INPUT DATA:
BEGIN
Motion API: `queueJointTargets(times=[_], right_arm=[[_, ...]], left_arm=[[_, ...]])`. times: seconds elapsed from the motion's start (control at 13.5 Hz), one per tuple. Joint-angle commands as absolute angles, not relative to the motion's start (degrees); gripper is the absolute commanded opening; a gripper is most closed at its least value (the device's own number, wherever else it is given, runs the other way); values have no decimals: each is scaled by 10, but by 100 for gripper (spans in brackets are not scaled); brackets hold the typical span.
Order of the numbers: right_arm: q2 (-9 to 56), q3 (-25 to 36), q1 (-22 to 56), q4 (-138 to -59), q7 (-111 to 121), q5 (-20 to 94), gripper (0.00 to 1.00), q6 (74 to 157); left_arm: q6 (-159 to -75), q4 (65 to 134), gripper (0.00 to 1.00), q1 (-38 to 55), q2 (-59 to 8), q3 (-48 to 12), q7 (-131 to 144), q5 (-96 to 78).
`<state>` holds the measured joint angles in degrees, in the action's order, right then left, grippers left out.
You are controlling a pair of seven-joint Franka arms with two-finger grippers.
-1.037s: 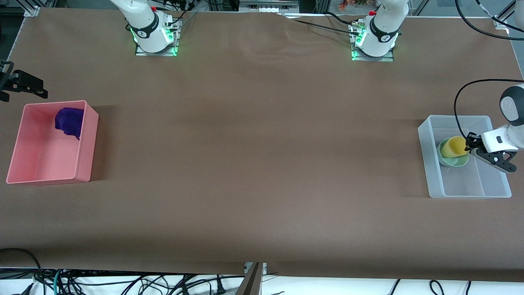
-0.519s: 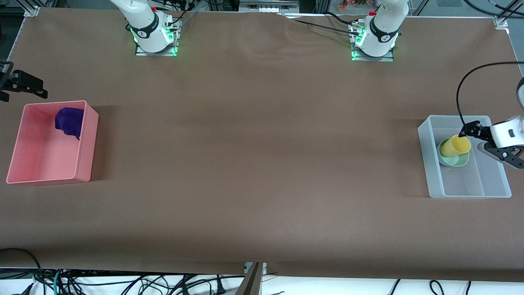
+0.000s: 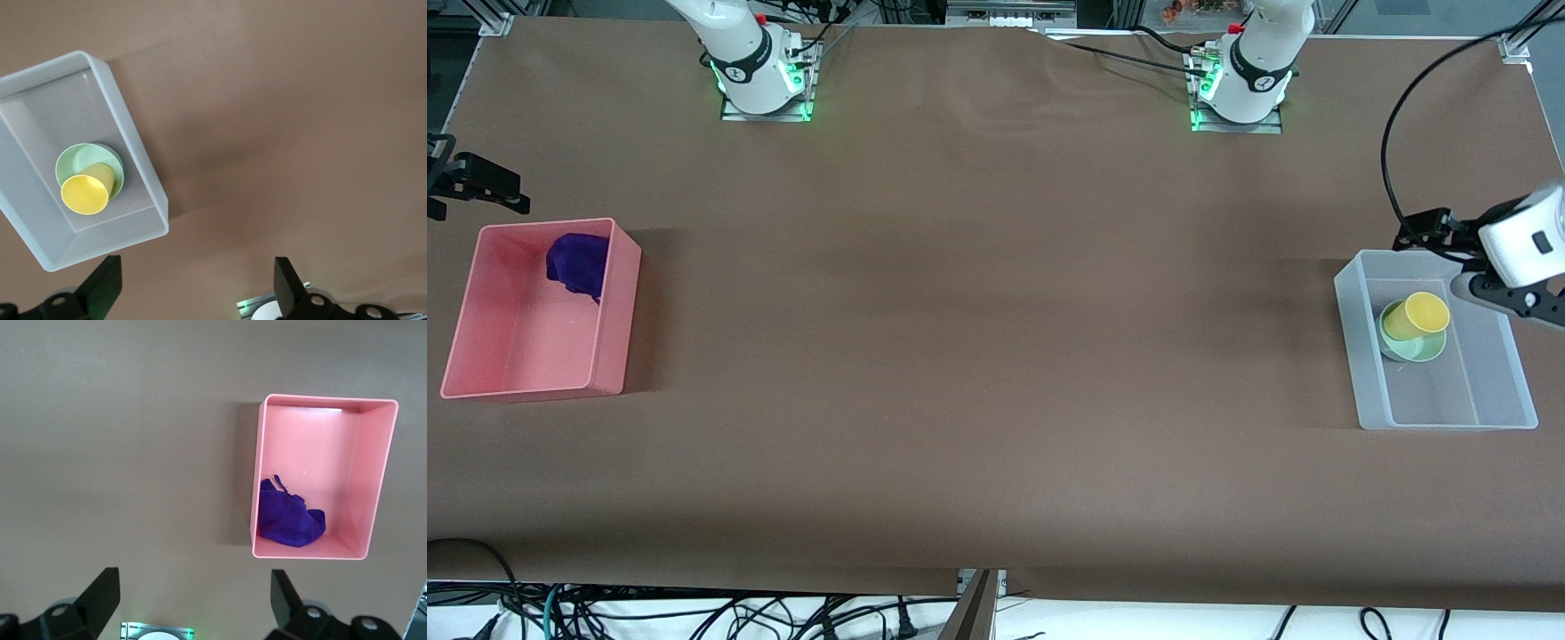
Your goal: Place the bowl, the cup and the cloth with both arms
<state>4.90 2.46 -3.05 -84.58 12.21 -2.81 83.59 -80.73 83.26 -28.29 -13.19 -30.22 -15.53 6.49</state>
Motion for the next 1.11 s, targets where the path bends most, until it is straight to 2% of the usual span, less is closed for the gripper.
queueJointTargets(times=[0.0, 0.15, 0.22, 0.3, 0.37, 0.44, 1.04], right_arm=[[47, 23, -34, -844, 116, -22, 100, 836], [47, 22, -34, -844, 116, -22, 100, 837], [47, 23, -34, -844, 116, -22, 100, 837], [47, 23, -34, -844, 116, -22, 100, 837], [47, 23, -34, -844, 116, -22, 100, 837], [47, 23, -34, -844, 117, -22, 100, 837], [48, 23, -34, -844, 117, -21, 100, 837]], left_arm=[[-801, 840, 100, -160, -78, -191, -96, 33], [-815, 873, 100, -75, -47, -100, -65, -5], [-858, 919, 100, -37, -13, -56, -63, -4], [-902, 976, 100, -20, 23, -36, -61, -3], [-928, 1010, 100, -15, 45, -33, -61, -3], [-930, 1015, 100, -8, 47, -31, -61, -1], [-926, 1002, 100, 18, 39, -26, -36, 21]])
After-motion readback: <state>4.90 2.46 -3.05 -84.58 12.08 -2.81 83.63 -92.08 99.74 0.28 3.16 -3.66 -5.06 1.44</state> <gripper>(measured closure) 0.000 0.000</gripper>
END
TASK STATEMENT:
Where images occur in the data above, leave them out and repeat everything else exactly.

WRITTEN ANSWER:
Motion API: `queueJointTargets(times=[_], right_arm=[[_, ...]], left_arm=[[_, ...]])`. times: seconds elapsed from the motion's start (control at 13.5 Hz), one per tuple. Joint-angle commands as absolute angles, not relative to the motion's start (degrees); gripper is the absolute commanded opening; a gripper is most closed at its least value (the device's own number, wherever else it is given, runs the other way); values have no decimals: each is scaled by 10, but by 100 for gripper (spans in brackets are not scaled); brackets hold the typical span.
Order of the numbers: right_arm: q2 (-9 to 56), q3 (-25 to 36), q1 (-22 to 56), q4 (-138 to -59), q7 (-111 to 121), q5 (-20 to 94), gripper (0.00 to 1.00), q6 (74 to 157); left_arm: q6 (-159 to -75), q4 (65 to 134), gripper (0.00 to 1.00), q1 (-38 to 55), q2 (-59 to 8), q3 (-48 to 12), q7 (-131 to 144), q5 (-96 to 78).
`<state>` holds the measured joint angles in degrees, in the action's order, right then left, grippers left out.
You are controlling a pair of seven-joint Franka arms with two-finger grippers.
-1.037s: 
-0.519s: 
+0.000s: 
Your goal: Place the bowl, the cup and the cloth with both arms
<state>4.90 2.46 -3.05 -84.58 12.21 -2.81 83.59 -80.73 83.26 -28.29 -13.19 -30.22 -15.53 6.49</state>
Motion for the next 1.11 s, targets where the path bends most, until it is straight to 2% of the usual span, less is closed for the gripper.
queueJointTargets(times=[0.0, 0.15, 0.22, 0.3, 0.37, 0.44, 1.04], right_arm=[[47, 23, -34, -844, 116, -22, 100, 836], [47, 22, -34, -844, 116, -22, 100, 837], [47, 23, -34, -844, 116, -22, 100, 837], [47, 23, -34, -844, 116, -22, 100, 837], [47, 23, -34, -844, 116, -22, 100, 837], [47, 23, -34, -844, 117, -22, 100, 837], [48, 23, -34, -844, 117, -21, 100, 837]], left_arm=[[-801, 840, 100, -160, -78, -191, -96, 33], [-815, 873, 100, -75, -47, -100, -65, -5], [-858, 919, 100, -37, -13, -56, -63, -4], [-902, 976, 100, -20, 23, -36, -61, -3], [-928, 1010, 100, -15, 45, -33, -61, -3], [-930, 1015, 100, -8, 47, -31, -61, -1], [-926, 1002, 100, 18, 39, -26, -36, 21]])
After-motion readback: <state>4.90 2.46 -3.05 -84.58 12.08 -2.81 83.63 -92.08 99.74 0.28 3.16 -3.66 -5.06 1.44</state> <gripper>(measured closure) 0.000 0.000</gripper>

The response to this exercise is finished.